The Future is Still Fusion
So where am I going with all this? Well, the answer is obvious and has been looking us in the face. Up and down the line, AMD is going with the APU. We just have not gotten to the point where this is applicable to every marketplace. There are also some very large hurdles still in the way.
Kaveri will be the first true incarnation of the Fusion idea. It will feature the hUMA support which allows for shared memory address support for CPU and GPU portions, as well as other tricks and features which will allow the GPU portion handle greater workloads when necessary outside of graphics. Kaveri will be hampered at the beginning due to the lack of software support. The HSA foundation still has not finalized the specification, and that is expected next year. Software coding is still in the relative dark ages and will stay that way until tools like HSAIL (HSA Intermediate Layer) are implemented. C++ and Java are on their way to natively supporting hUMA type architectures, but they again are not quite there yet. Most of the heavy lifting on the software side will appear in late 2014.
The Gigabyte F2A88X-UP4 is a very full featured board and aimed directly at enthusiasts. It also will likely be quite affordable as well.
This situation is actually quite similar to the transition to 64 bit processing. AMD released the Athlon 64 series into a marketplace without a functional 64 bit OS on the desktop side. Microsoft eventually came out with WinXP 64, but it was far from a runaway success and support for many peripherals was often quite lacking. It was not until Vista and Win7 that we had fully functioning 64 bit OS. By the time these were released, Intel had regained the lead in performance with 64 bit processing. AMD will be the first out of the gate with a fully functional hUMA APU. Intel does have a heterogeneous processing product in Knights Corner, but this is not a desktop product. In fact, Knights Corner sits in a similar position to the consumer as Itanium did back in 2004. This is not to say that Intel does not have a plan for heterogeneous computing, as we have seen their integrated graphics portion become much more serious in terms of performance and compatibility. So far Intel has not laid out plans to implement a solution like HSA/hUMA, but as with desktop 64 bit computing in the early 2000s Intel is holding their cards close to their chest.
AMD is moving away from AM3+ as the enthusiast platform, and we are seeing the first stages of this with FM2+. Just as Intel moved away from socket 1366 to socket 1156/1155/1150, AMD will be doing the same for FM2+ and the enthusiast. The first signs of this actually come from Gigabyte with their latest A88X/FM2+ announcements. These are most certainly enthusiast level products which will leverage the advantages of Kaveri over the previous Trinity/Richland parts (namely PCI-E 3.0, hUMA). The only real problem here is that GLOBALFOUNDRIES’ 28 nm process is late to market for AMD and their CPUs.
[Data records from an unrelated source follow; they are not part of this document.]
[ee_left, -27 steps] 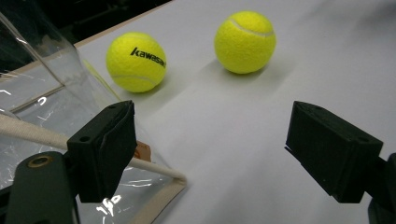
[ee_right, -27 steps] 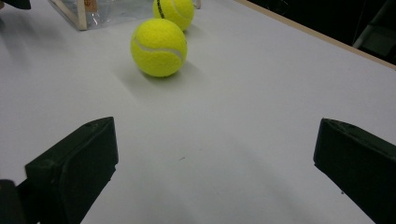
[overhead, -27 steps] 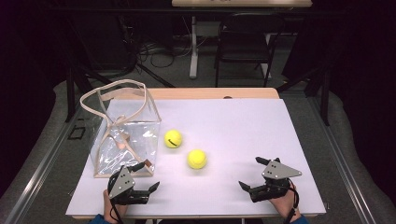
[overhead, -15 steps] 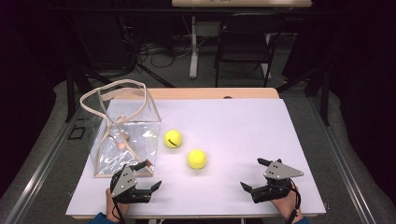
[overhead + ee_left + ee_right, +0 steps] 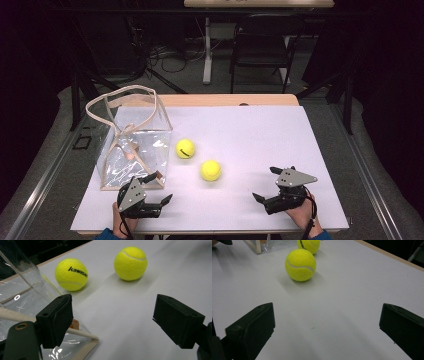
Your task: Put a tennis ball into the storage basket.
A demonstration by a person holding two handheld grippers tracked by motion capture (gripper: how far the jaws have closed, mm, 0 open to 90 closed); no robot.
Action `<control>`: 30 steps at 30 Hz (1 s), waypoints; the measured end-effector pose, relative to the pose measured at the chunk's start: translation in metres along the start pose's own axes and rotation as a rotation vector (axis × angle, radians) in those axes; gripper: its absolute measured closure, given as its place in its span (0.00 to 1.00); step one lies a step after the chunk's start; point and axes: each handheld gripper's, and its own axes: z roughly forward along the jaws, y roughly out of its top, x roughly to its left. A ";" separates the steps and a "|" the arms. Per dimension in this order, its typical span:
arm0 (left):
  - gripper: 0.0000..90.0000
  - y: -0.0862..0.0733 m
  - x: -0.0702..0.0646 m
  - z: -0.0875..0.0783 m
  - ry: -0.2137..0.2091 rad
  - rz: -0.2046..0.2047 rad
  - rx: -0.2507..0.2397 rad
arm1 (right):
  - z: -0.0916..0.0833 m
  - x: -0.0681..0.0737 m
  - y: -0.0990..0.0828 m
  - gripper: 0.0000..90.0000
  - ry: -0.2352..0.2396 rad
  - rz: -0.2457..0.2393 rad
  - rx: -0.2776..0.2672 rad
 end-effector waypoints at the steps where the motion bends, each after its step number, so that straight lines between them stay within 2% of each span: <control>1: 0.18 0.000 0.000 0.000 0.000 0.000 0.000 | 0.000 0.000 0.001 0.00 -0.002 -0.002 0.004; 15: 0.18 -0.001 0.000 0.001 -0.003 0.001 -0.001 | 0.020 -0.002 0.023 0.00 0.034 -0.008 0.031; 22: 0.18 0.000 -0.001 0.001 -0.007 0.010 -0.002 | 0.026 -0.003 0.028 0.00 0.044 -0.005 0.045; 25: 0.18 0.000 -0.002 0.003 -0.012 0.027 0.011 | 0.027 -0.003 0.030 0.00 0.047 -0.006 0.054; 30: 0.18 -0.001 -0.001 0.004 -0.018 0.021 0.016 | 0.033 -0.004 0.033 0.00 0.058 0.001 0.067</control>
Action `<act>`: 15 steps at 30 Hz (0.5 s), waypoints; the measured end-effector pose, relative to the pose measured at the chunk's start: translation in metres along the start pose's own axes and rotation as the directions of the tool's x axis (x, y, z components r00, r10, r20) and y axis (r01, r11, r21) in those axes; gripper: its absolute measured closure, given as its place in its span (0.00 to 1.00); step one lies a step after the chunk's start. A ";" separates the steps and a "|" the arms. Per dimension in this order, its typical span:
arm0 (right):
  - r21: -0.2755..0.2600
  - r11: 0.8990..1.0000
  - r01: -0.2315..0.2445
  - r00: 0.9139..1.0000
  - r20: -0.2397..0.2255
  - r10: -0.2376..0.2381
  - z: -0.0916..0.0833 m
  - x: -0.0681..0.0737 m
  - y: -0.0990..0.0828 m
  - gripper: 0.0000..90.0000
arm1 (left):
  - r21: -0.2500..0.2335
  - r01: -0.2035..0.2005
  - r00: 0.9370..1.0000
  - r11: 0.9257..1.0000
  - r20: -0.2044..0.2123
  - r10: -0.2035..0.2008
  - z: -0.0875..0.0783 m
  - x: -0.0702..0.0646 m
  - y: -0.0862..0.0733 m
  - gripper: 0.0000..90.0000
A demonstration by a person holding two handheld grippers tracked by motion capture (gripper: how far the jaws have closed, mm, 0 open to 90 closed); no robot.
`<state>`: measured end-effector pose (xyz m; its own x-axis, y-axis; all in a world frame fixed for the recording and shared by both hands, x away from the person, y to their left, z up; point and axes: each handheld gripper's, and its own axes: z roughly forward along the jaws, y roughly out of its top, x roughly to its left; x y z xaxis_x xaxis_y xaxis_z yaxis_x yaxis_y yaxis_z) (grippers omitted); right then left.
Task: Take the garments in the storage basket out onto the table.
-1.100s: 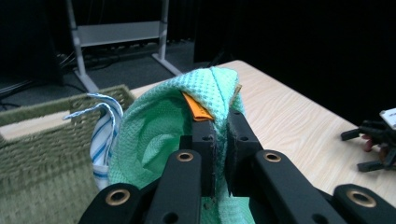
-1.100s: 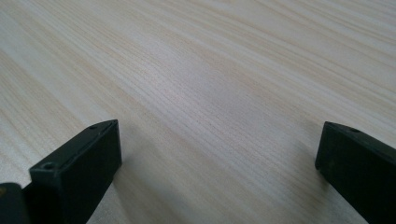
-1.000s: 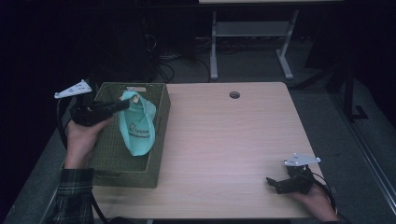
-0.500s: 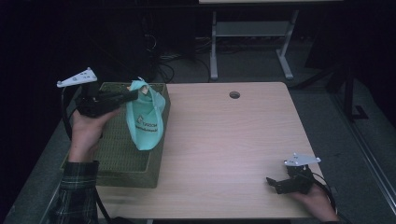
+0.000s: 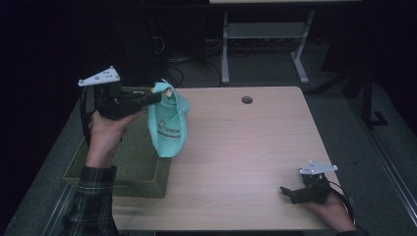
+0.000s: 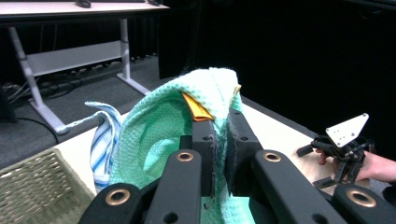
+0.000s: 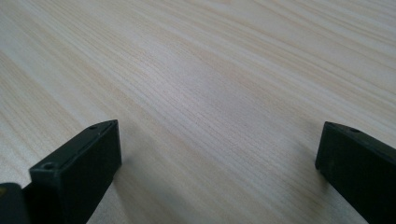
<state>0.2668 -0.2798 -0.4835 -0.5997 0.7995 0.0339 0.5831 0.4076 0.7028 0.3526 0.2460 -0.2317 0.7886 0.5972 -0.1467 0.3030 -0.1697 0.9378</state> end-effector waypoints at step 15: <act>0.004 1.000 -0.002 1.000 0.001 0.002 0.000 0.001 0.000 0.00 | 0.010 -0.026 0.998 1.000 0.060 0.025 0.032 -0.023 0.000 0.93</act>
<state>0.2665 -0.2791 -0.4834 -0.5981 0.8007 0.0340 0.5862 0.4081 0.6999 0.3518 0.2068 -0.2385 0.8266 0.5447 -0.1417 0.2881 -0.1933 0.9379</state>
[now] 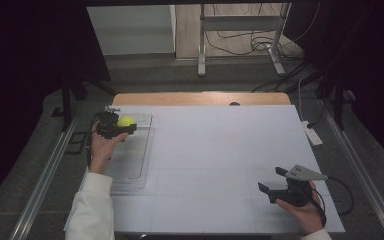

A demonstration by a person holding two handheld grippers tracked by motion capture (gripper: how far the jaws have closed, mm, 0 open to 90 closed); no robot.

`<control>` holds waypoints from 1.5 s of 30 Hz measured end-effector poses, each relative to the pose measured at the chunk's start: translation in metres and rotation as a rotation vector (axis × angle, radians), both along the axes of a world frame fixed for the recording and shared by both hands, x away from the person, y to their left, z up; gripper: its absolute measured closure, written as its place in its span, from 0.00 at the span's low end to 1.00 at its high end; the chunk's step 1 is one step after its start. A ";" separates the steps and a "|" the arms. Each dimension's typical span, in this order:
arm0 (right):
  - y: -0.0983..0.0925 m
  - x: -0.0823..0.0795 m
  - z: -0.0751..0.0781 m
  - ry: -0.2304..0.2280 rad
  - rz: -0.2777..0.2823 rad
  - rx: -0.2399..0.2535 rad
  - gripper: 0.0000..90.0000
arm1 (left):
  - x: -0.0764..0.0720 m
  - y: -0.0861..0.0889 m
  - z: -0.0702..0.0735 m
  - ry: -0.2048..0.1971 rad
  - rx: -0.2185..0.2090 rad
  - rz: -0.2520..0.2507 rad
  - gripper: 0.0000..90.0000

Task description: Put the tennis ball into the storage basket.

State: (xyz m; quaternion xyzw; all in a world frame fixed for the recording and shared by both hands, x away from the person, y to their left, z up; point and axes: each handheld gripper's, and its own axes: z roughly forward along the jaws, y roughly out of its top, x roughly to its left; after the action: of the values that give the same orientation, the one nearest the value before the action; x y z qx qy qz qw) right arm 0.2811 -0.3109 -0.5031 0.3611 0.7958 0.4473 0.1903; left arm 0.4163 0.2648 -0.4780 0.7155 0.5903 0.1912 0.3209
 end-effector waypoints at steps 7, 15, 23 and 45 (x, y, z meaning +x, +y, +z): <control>0.000 0.000 0.000 0.000 -0.001 0.000 0.13 | 0.002 0.001 -0.004 0.017 0.006 0.009 0.30; 0.000 0.000 0.000 0.001 0.000 -0.001 0.13 | 0.003 0.000 -0.005 0.024 0.013 0.002 0.30; 0.000 0.000 0.000 0.002 0.002 0.000 0.13 | 0.004 -0.002 -0.008 0.034 0.037 0.009 0.30; 0.000 0.001 -0.001 0.004 -0.001 -0.003 0.13 | 0.011 -0.005 -0.021 0.088 0.116 0.012 0.29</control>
State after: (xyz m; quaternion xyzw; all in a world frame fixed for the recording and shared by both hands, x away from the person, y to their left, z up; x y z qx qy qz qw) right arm 0.2817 -0.3108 -0.5039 0.3623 0.7966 0.4453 0.1892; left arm 0.4274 0.2597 -0.4986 0.7369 0.5962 0.1954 0.2516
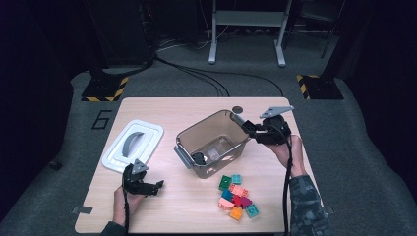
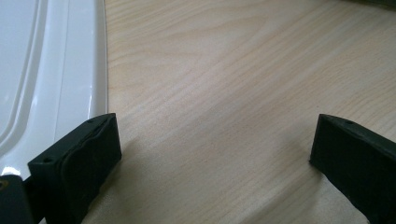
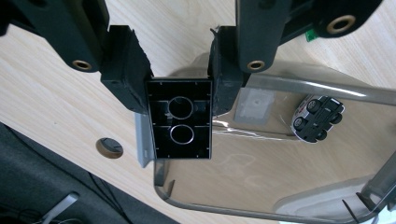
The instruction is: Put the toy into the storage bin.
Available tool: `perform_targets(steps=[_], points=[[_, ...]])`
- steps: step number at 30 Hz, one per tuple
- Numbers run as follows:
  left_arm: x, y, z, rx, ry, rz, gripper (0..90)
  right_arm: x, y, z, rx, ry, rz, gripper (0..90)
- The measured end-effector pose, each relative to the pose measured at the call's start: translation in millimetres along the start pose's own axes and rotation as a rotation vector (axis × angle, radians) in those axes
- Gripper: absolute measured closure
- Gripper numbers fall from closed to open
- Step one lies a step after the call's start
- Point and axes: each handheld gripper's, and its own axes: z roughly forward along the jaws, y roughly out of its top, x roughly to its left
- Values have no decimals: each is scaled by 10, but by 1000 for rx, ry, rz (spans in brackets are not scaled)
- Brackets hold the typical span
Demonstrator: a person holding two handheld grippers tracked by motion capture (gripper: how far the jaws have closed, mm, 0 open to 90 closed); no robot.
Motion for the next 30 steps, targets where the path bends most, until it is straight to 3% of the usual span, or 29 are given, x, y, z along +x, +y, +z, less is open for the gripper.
perform_targets(steps=[8,17,23,30], points=[[-4,-2,0,0,-1,-9,17,-4,158,172,110,10,-19,586],[-4,-1,0,0,-1,-9,17,-21,169,236,179,7,-33,583],[-1,-1,1,-1,0,-4,17,-18,163,253,206,-7,-36,572],[-4,-1,-1,0,-1,-9,17,-9,158,248,209,-9,-38,471]])
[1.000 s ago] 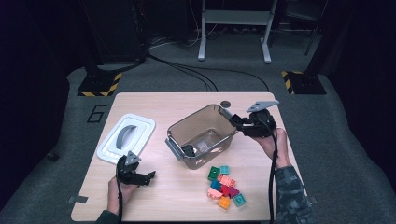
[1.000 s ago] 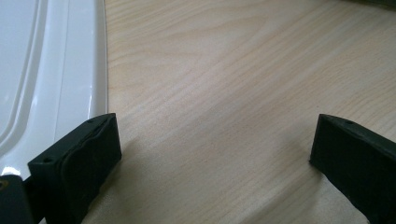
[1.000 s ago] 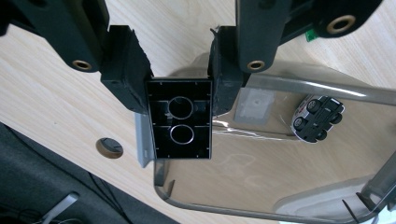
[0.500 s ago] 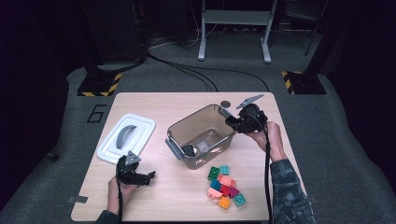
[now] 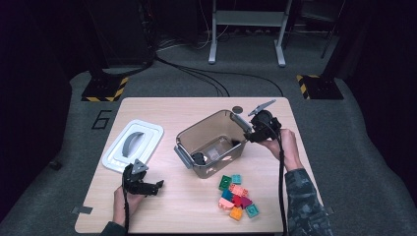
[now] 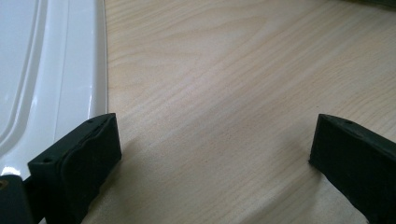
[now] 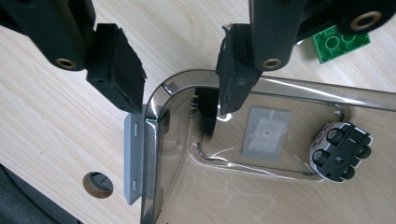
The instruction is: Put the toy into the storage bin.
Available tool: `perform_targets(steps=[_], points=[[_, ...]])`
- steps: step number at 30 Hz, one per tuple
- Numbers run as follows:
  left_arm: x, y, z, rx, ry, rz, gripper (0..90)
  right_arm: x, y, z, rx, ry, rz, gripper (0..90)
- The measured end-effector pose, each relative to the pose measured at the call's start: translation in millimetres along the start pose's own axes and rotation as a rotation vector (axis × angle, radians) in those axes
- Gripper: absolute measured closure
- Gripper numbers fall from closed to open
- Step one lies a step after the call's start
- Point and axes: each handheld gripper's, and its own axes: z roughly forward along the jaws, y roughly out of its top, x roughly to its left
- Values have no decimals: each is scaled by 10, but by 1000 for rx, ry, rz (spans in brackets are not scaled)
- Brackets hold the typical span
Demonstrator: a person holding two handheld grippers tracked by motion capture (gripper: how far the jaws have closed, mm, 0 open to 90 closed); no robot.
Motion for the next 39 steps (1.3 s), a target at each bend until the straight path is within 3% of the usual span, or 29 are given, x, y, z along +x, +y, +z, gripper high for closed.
perform_targets(steps=[3,4,6,7,16,31,39], points=[[-2,-3,6,-8,2,-2,17,1,-40,-33,-30,0,25,381],[0,0,0,0,0,0,17,25,-76,-70,-55,-3,57,306],[0,-1,1,-1,0,0,18,23,-100,-90,-70,-2,51,289],[-2,-2,3,-5,1,-1,17,51,-150,-122,-101,-3,76,242],[0,0,0,0,0,0,17,203,-434,-182,-167,8,114,175],[-1,0,0,0,0,0,18,612,-1065,94,-125,85,133,147],[-1,0,0,0,0,0,18,750,-1303,146,-117,116,155,142]])
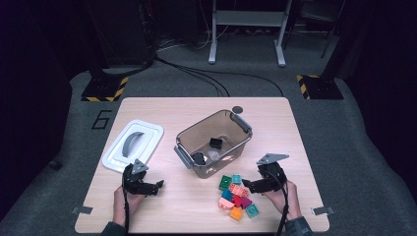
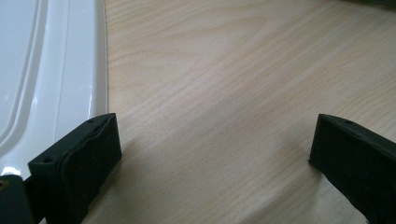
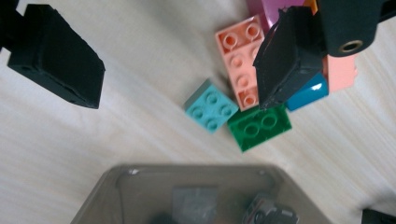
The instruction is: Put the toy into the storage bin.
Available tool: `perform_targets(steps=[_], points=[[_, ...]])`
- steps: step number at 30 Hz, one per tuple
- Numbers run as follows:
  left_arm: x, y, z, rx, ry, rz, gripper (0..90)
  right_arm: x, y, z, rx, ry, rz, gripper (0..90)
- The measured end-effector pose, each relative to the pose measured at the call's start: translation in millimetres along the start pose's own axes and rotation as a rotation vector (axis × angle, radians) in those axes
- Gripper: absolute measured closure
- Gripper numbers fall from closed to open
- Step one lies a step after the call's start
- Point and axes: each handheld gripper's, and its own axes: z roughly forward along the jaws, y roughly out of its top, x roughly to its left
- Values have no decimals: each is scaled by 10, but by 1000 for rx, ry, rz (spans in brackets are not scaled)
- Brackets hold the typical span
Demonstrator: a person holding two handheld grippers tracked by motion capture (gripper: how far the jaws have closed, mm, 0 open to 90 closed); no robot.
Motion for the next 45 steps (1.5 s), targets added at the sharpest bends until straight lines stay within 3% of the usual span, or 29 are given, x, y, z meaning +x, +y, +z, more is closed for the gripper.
perform_targets(steps=[13,16,29,38,45], points=[[0,0,0,0,0,0,18,351,-352,11,27,61,-9,145],[0,0,1,-1,0,0,17,366,-392,69,54,47,-31,164],[1,0,0,0,0,1,18,79,-504,62,65,-5,9,382],[3,1,0,0,1,4,17,49,-531,39,70,-17,10,541],[1,0,0,0,0,0,18,-5,-516,26,60,-21,26,566]])
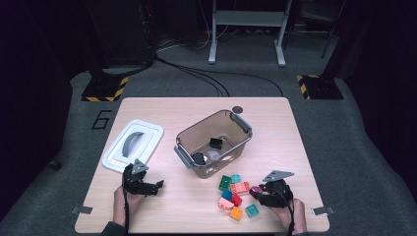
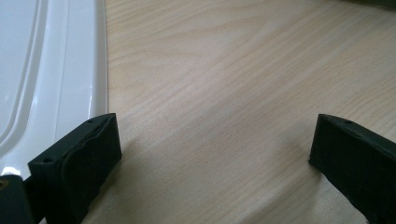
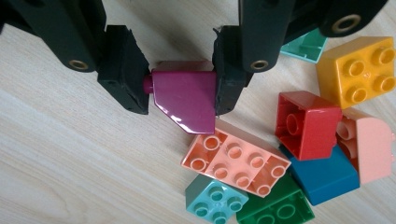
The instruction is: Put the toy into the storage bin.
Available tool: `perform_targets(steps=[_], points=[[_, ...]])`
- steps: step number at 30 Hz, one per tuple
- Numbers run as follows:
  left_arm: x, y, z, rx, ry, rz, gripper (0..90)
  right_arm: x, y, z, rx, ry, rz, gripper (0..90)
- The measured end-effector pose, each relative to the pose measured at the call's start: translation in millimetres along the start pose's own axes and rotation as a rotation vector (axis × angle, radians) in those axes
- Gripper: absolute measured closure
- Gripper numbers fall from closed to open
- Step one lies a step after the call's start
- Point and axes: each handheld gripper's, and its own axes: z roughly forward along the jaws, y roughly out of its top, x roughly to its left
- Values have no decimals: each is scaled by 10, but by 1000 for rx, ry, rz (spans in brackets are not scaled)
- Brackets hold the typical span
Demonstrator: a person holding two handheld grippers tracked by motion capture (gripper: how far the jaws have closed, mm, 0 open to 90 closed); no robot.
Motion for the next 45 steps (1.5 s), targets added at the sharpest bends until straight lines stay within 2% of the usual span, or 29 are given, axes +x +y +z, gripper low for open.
perform_targets(steps=[3,5,7,9,10,14,17,19,20,22,23,30,32,36,37,42,44,45], points=[[3,1,0,0,0,5,18,7,3,5,0,-11,22,554],[1,0,0,0,0,1,18,4,-8,14,14,-14,6,510],[0,0,1,-1,0,0,18,22,-21,44,37,-20,22,499],[0,0,0,-1,0,0,18,34,-42,65,38,-40,14,553],[0,0,0,-1,0,0,18,34,-42,65,38,-40,14,553],[0,0,0,-1,0,0,18,11,-44,59,21,-49,10,566],[1,0,0,-1,0,0,18,2,-41,52,14,-50,30,567],[1,0,0,-1,0,0,18,-23,-37,37,6,-44,19,568],[6,2,0,-1,0,9,18,-23,-28,29,1,-49,30,568],[0,0,0,-1,0,0,18,-56,-12,12,-12,-44,17,568],[5,1,1,-1,0,7,18,-58,3,6,-15,-50,30,567],[0,0,0,-1,0,0,18,-161,103,-9,-39,-54,37,568],[3,0,0,-1,0,4,18,-170,129,25,-23,-80,36,567],[0,0,0,0,0,-1,18,-201,157,95,2,-101,12,566],[-1,-1,3,-4,1,-1,18,-202,163,111,7,-106,19,566],[0,0,0,0,0,0,18,-238,173,171,25,-100,25,547],[0,0,0,0,0,0,18,-239,173,172,25,-90,39,480],[1,0,0,-1,0,0,18,-238,175,168,34,-83,45,480]])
Not only that, but the die shrink from 32 nm to 28 nm is not enough for AMD to implement a full GCN unit with a four module CPU (8 threads) economically and at a 100 to 125 watt TDP envelope. This is the primary reason why we will continue to see AM3+ Vishera processors sold so that AMD has a higher performance, high thread count CPU that they can offer the market. This could potentially be offset by a little clue that AMD gave some time back on a roadmap; there is the distinct possibility of releasing a 3 module Kaveri part next year well after the two module units have been on the market a while. If this 3 module part comes to market in a timely manner, it could potentially be a viable enthusiast level part in terms of thread count and performance.
The G1.Sniper A88X is the very top of the line FM2+ that Gigabyte is showing. This board is very much over the top and will be one of the first truly high end FM2+ boards available. We have yet to see if companies like Asus will release other high end boards that will compete in this space.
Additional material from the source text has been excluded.